Sofian, pendiri KPPL, menyampaikan pada 20 Februari 2026 bahwa penemuan ini menunjukkan pentingnya upaya konservasi hutan dan habitat bunga langka. Ia menegaskan dukungan penuh terhadap langkah-langkah pelestarian Rafflesia harjatii, sekaligus memuji kerja keras Prof.

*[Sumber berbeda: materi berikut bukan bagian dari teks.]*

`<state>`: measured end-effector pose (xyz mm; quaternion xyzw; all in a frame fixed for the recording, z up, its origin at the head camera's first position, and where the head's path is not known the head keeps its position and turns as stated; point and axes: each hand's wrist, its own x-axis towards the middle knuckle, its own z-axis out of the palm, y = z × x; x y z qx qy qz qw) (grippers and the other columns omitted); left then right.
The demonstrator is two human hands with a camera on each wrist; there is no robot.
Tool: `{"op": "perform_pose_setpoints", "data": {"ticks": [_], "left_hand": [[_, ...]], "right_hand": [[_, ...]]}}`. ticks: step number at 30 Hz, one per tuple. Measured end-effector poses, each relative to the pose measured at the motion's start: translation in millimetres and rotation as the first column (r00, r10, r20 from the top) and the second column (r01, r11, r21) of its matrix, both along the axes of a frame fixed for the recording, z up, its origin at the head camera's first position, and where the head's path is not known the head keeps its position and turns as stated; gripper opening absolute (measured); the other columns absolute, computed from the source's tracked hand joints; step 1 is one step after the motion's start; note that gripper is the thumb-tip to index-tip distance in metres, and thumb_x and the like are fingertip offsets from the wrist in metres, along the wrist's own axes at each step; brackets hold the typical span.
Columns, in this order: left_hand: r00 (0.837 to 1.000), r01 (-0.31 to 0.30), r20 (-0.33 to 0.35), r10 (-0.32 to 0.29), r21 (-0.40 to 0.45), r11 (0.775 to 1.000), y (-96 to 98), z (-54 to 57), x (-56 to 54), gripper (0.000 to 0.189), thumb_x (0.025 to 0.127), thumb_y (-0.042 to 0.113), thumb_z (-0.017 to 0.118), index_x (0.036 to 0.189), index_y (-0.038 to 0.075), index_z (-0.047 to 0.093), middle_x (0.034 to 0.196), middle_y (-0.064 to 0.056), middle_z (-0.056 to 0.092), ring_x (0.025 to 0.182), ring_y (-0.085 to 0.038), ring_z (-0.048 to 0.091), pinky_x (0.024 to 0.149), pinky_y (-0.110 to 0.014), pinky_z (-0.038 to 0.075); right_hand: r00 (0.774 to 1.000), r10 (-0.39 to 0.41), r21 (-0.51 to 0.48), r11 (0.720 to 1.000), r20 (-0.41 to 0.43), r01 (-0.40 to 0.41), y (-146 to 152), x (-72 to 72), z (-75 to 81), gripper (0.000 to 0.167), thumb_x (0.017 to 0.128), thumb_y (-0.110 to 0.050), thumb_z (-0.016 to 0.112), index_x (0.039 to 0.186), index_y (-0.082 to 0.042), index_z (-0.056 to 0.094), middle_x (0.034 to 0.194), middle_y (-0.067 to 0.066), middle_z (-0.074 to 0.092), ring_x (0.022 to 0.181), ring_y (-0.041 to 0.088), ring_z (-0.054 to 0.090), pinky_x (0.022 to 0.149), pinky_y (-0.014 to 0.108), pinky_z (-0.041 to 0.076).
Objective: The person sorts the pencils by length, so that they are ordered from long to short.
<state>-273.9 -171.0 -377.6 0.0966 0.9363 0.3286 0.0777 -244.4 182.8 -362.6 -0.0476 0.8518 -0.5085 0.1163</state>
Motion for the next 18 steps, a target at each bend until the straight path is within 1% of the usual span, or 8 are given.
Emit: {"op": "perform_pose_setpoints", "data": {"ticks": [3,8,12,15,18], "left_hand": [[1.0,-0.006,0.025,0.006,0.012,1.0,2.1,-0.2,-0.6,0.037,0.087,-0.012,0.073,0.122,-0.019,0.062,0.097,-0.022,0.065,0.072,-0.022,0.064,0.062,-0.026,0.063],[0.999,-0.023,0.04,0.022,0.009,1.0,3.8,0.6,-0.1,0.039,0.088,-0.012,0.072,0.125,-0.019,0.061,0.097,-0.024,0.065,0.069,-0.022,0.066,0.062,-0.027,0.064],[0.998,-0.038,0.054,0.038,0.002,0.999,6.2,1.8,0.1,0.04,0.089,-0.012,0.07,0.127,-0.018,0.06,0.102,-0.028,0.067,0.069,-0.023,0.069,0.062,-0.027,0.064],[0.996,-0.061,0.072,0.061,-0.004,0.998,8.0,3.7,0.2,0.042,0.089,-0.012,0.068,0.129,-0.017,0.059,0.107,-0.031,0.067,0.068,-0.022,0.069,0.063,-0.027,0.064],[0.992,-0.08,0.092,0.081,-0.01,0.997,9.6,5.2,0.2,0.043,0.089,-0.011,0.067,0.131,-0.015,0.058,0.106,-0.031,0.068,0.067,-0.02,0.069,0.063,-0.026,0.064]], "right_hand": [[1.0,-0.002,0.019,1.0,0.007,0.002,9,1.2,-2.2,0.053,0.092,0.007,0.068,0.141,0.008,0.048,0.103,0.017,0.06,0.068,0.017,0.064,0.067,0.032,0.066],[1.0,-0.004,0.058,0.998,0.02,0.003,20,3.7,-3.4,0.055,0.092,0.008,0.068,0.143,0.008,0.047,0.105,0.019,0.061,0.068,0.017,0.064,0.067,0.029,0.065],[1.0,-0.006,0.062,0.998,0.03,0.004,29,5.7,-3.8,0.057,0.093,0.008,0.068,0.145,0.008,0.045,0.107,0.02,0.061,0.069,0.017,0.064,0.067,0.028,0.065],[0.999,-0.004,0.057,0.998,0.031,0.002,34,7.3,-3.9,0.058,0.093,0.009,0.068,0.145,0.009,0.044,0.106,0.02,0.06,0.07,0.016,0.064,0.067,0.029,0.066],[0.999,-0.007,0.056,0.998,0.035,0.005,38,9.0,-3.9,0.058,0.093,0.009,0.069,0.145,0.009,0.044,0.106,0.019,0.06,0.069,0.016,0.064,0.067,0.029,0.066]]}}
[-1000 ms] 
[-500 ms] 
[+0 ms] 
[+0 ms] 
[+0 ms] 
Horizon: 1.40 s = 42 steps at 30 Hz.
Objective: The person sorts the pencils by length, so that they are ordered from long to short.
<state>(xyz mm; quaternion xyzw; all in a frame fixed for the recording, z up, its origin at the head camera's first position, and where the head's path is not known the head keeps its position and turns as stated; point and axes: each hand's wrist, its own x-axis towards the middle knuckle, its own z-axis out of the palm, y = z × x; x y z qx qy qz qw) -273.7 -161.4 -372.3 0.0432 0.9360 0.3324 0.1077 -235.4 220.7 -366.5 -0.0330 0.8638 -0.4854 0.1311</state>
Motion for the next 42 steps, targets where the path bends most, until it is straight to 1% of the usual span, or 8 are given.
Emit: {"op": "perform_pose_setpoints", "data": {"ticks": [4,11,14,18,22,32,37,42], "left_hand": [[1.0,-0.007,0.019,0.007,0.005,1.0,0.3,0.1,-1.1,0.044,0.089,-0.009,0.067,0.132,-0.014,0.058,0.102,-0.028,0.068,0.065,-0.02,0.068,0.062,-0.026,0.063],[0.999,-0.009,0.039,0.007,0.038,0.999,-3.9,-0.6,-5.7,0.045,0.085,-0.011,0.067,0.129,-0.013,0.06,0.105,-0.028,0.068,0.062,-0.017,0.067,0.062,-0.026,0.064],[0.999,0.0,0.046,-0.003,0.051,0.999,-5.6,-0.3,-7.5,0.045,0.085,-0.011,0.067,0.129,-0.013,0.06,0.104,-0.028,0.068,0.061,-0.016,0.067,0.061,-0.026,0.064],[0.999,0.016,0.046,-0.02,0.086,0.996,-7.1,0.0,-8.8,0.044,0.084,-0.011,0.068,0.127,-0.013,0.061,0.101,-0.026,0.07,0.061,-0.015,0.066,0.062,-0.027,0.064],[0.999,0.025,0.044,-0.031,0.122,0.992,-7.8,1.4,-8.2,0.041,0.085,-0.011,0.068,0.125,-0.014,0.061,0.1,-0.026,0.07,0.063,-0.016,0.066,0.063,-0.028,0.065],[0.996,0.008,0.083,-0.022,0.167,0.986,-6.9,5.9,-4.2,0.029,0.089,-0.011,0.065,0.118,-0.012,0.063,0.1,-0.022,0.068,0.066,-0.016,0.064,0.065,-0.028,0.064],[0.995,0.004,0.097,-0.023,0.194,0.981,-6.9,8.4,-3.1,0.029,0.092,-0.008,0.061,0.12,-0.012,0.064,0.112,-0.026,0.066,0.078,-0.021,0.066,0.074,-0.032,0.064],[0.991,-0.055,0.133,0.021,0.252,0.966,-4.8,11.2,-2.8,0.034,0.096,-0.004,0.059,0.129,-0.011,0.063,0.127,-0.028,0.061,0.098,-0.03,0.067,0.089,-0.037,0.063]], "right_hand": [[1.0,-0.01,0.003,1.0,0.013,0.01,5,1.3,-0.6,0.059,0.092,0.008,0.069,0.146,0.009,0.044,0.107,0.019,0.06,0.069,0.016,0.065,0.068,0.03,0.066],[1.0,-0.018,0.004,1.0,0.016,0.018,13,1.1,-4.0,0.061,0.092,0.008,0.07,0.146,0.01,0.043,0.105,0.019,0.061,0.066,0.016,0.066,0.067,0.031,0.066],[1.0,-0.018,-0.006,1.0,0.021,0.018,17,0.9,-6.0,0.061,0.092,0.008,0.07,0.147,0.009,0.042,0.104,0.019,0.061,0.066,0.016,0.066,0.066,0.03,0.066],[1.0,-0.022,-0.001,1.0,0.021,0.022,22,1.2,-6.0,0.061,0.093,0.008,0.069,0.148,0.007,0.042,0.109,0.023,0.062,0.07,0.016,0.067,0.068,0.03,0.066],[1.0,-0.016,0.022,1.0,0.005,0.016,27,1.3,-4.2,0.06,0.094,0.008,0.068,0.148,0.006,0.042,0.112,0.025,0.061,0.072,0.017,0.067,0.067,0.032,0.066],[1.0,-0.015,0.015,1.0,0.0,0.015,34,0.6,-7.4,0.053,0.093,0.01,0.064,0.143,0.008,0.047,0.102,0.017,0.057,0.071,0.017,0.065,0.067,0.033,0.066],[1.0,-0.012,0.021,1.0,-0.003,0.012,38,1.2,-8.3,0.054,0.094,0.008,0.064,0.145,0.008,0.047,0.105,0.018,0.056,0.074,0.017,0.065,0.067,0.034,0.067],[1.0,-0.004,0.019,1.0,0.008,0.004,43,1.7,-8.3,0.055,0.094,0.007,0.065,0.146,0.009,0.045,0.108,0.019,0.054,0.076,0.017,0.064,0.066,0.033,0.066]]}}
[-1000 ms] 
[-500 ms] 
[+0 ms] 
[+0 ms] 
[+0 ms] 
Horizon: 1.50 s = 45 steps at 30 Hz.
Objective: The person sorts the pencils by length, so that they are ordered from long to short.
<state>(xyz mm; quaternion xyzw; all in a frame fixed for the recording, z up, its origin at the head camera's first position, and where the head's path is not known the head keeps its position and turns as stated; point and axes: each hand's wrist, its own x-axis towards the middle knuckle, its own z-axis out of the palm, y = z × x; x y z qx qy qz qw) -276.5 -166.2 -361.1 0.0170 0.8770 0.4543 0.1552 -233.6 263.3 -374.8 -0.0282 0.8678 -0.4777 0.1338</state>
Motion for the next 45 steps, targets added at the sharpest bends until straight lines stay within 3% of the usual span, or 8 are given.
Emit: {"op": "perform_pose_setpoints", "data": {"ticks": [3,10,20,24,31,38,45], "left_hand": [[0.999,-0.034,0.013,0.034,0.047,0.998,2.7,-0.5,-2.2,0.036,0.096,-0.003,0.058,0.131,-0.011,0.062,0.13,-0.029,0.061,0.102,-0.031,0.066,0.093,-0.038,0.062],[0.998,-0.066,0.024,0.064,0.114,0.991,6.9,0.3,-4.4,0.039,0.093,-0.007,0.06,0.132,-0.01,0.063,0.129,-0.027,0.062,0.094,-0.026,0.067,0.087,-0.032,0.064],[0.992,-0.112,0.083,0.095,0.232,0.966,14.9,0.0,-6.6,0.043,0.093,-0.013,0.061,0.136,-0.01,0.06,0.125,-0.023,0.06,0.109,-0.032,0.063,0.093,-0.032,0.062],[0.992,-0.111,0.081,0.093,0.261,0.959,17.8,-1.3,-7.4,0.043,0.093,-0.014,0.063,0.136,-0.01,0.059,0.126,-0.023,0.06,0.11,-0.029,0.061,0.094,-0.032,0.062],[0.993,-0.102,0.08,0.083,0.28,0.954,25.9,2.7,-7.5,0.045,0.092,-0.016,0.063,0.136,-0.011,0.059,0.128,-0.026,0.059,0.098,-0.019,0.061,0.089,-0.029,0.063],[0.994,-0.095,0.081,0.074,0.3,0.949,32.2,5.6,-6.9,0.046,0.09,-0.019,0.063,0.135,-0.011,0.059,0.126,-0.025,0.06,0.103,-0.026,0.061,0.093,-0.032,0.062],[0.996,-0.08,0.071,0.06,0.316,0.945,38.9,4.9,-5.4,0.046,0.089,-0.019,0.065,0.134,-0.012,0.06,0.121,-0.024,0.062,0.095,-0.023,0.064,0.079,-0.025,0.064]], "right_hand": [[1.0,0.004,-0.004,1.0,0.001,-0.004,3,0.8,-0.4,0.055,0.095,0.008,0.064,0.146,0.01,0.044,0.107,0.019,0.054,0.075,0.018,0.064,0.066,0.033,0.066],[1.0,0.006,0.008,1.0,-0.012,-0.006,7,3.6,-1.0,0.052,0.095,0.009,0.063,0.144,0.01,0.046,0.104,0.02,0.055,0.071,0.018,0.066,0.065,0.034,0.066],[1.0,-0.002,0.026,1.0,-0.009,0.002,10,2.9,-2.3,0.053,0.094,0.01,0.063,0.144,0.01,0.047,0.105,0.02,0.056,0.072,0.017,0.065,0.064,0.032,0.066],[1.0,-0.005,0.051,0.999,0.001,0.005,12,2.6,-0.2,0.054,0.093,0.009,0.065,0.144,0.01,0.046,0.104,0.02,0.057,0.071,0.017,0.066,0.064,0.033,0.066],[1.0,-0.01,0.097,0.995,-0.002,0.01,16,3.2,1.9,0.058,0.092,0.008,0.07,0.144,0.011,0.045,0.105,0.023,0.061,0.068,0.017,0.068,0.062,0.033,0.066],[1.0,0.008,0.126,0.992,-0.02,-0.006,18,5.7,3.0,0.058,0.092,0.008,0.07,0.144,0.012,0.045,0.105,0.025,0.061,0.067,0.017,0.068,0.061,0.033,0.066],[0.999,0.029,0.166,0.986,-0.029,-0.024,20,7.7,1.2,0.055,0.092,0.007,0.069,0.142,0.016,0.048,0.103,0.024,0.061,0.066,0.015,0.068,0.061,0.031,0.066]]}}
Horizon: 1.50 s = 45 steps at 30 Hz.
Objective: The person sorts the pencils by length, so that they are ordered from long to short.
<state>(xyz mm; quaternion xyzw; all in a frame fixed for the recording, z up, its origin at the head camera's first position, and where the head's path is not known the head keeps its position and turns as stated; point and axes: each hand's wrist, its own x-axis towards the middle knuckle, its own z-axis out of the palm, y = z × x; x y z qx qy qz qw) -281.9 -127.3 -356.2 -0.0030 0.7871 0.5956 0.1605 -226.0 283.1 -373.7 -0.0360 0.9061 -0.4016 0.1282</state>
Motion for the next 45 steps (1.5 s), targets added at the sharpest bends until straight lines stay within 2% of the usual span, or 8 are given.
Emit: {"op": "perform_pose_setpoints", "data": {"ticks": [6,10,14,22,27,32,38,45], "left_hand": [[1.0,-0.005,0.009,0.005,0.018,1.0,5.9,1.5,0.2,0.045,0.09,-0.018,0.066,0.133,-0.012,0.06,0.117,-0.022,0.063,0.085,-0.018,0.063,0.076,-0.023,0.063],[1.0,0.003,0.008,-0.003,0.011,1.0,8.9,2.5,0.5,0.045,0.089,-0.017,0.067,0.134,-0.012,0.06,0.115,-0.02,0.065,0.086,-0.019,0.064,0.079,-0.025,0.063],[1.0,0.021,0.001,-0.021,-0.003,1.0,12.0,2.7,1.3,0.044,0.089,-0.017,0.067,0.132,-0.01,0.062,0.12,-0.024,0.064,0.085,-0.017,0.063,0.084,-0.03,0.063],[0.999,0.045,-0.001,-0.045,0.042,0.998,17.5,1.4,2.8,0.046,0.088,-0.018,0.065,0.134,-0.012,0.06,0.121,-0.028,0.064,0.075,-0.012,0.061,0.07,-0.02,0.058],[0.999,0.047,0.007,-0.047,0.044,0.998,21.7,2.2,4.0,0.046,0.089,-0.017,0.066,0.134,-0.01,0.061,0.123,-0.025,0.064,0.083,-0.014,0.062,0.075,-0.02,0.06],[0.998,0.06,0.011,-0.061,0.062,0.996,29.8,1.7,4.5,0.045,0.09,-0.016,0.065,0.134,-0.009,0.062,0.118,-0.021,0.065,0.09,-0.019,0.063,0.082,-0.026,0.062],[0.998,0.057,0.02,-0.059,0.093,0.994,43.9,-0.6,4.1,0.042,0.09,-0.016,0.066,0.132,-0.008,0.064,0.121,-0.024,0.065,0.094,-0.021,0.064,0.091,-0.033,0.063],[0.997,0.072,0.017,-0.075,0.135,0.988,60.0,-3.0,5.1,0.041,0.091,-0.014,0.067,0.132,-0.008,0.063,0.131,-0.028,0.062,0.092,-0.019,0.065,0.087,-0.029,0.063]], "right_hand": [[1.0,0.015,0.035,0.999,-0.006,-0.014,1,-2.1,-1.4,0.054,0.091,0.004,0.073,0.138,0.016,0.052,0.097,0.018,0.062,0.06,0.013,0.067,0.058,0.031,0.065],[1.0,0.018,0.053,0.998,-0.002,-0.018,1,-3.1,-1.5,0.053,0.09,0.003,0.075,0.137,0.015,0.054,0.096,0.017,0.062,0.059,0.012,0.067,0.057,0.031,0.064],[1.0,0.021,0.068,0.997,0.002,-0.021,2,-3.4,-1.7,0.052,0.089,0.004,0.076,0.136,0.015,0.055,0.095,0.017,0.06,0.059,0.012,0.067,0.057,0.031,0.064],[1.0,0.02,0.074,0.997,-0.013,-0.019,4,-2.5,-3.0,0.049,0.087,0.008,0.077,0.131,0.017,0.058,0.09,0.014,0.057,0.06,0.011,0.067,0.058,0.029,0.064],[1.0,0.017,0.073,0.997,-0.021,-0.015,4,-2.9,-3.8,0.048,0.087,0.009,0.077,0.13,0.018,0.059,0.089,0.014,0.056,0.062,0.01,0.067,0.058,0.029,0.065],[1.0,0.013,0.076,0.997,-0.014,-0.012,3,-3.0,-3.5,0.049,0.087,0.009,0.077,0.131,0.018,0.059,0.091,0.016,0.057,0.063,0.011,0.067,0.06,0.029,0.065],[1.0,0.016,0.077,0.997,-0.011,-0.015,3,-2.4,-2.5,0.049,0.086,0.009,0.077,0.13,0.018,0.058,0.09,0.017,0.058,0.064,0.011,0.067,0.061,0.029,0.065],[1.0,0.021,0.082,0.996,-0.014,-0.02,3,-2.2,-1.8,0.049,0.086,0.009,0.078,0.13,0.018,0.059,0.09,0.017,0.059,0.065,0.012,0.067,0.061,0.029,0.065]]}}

Agus Susatya dan tim peneliti atas keberhasilan identifikasi spesies baru ini.
Rafflesia Harjatii: Laboratorium Hidup Indonesia
Temuan Rafflesia harjatii kembali menegaskan bahwa hutan Indonesia bukan sekadar bentang alam hijau, tetapi laboratorium hidup yang menyimpan potensi ilmiah luar biasa. Keanekaragaman hayati yang masih belum dieksplorasi di pedalaman Kalimantan Timur menjadi sumber penelitian penting, baik untuk botani, ekologi, maupun studi genetika tanaman parasit.
Bunga Rafflesia sendiri dikenal sebagai salah satu flora ikonik Indonesia karena ukuran besar, bentuk unik, dan sifat parasitnya yang khas. Penemuan spesies baru seperti Rafflesia harjatii memperkuat posisi Indonesia sebagai pusat keanekaragaman hayati dunia, sekaligus menekankan urgensi pelestarian hutan tropis yang menghadapi tekanan deforestasi dan perubahan iklim.
Makna Ilmiah dan Edukasi Lingkungan
Selain nilai konservasi, penemuan Rafflesia harjatii memiliki makna ilmiah dan edukatif. Identifikasi spesies baru membuka peluang penelitian lebih lanjut tentang adaptasi parasit, hubungan dengan tanaman inang, serta dinamika ekosistem hutan dipterokarpa. Hasil riset ini dapat menjadi materi pendidikan dan kampanye kesadaran lingkungan, terutama untuk generasi muda agar menghargai keanekaragaman alam Indonesia.
Kesimpulan
Spesies baru Rafflesia harjatii yang ditemukan di hutan Kalimantan Timur menambah daftar flora unik Indonesia. Penemuan ini menegaskan bahwa hutan pedalaman Nusantara masih menyimpan kekayaan hayati yang luar biasa dan membutuhkan perhatian serius dari ilmuwan, pemerintah, dan masyarakat untuk dilestarikan. Dengan ciri fisik yang khas, habitat yang unik, dan dukungan komunitas konservasi, Rafflesia harjatii menjadi simbol keberhasilan eksplorasi ilmiah sekaligus pengingat akan pentingnya menjaga alam Indonesia.